Supõe-se que não esteja sendo cumprido por que não se quer gastar dinheiro com isto. Ora, se não está sendo cumprido por isto, por que se fez o plano? Supostamente, há valores no plano. Ou seja, isto se chama de falta de compromisso.

Não sei que parte deve ser feito pela Eletropaulo e/ou pela Prefeitura, visto que outras concessionárias (telefones, tv a cabo) também se utilizam hoje do espaço aéreo para fiações e que, portanto, teriam de participar também com a "subterranização" de fios.

Se a Prefeitura tem dinheiro para enterrar uma linha de trem inteiro, como diz que quer fazer com a linha da CPTM que corresponde a parte das antigas E. F. Santos a Jundiaí e E. F. Sorocabana, por que não poderia gastar em algo muito mais prioritário como o é o enterramento da fiação elétrica, telefônica, etc?
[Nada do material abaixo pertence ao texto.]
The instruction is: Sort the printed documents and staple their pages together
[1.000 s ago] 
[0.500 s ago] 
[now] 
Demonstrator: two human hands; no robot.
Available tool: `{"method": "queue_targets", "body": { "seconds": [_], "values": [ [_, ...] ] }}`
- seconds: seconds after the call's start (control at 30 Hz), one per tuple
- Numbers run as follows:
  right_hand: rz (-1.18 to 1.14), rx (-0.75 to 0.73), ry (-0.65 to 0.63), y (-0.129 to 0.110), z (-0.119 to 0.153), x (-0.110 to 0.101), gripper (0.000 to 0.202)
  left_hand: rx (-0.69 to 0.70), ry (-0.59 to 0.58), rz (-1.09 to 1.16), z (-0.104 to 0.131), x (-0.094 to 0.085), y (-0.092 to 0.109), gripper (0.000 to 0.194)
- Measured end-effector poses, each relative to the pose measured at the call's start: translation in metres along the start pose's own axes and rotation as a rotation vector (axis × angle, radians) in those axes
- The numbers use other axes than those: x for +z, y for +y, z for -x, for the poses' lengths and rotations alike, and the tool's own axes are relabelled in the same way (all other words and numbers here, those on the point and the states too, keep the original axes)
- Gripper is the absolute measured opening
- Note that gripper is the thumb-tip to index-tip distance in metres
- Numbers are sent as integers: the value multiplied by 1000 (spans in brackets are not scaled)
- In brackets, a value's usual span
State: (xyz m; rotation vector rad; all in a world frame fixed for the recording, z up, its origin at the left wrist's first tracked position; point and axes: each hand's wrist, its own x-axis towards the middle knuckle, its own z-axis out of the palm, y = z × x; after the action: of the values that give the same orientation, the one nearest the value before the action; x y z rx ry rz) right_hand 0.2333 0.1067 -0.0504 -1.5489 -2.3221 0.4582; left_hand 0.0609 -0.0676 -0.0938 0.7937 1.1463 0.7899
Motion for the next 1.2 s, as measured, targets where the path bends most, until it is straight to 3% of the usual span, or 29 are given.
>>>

E mais: diversas ruas da Capital tiveram este enterramento feito pelos proprietários dessas ruas (vide, por exemplo, rua Oscar Freire), que bancaram o serviço. Será que não há outros logradouros em que isto não poderia ser feito também pelos proprietários? Finalmente, é sabido que diversas regiões da cidade são áridas em termos de árvores nas ruas. Que tal deixar estas regiões para o fim em termos de necessidade do eneterramento e privilegiar as que têm árvores?

O fato é que as que têm árvores são as regiões mais ricas - podem conferir esta afirmação. Então, estaria a prefeitura não querendo ser acusada de favorecer as regiões ricas se fizer a tal canalização? Como se isto não fosse facilmente comprovável.

Daqui a pouco, se não tomarmos cuidado, a Eletropaulo e a Prefeitura vão estar derrubando as árvores existentes para evitar a queda delas e de seus galhos. Sabe como é, no Brasil tudo é possível.

E a pergunta: por que a Eletropaulo não faz esse enterramento para economizar na manutenção e obras que tem de bancar sempre que chove e venta? Alguém já comparou os valores de cada um para conferir quanto isto representa quando colocamos os custos de um contra os de outro?

E, finalmente, como a Eletropaulo vive dizendo que o tráfego de São Paulo dificulta o deslocamento das turmas de consertos de fios (óbvio), por que ela não abre mais centrais para guardar seus caminhões, em vez de centralizá-los em poucos estacionamentos próprios? Isto não facilitaria as coisas?

Senhores, a Eletropaulo é um lixo mesmo. E é exatamente por isso que vai continuar fazendo tudo igual, ainda mais respaldada por uma prefeitura que é também altamente incompetente. E por aí vai.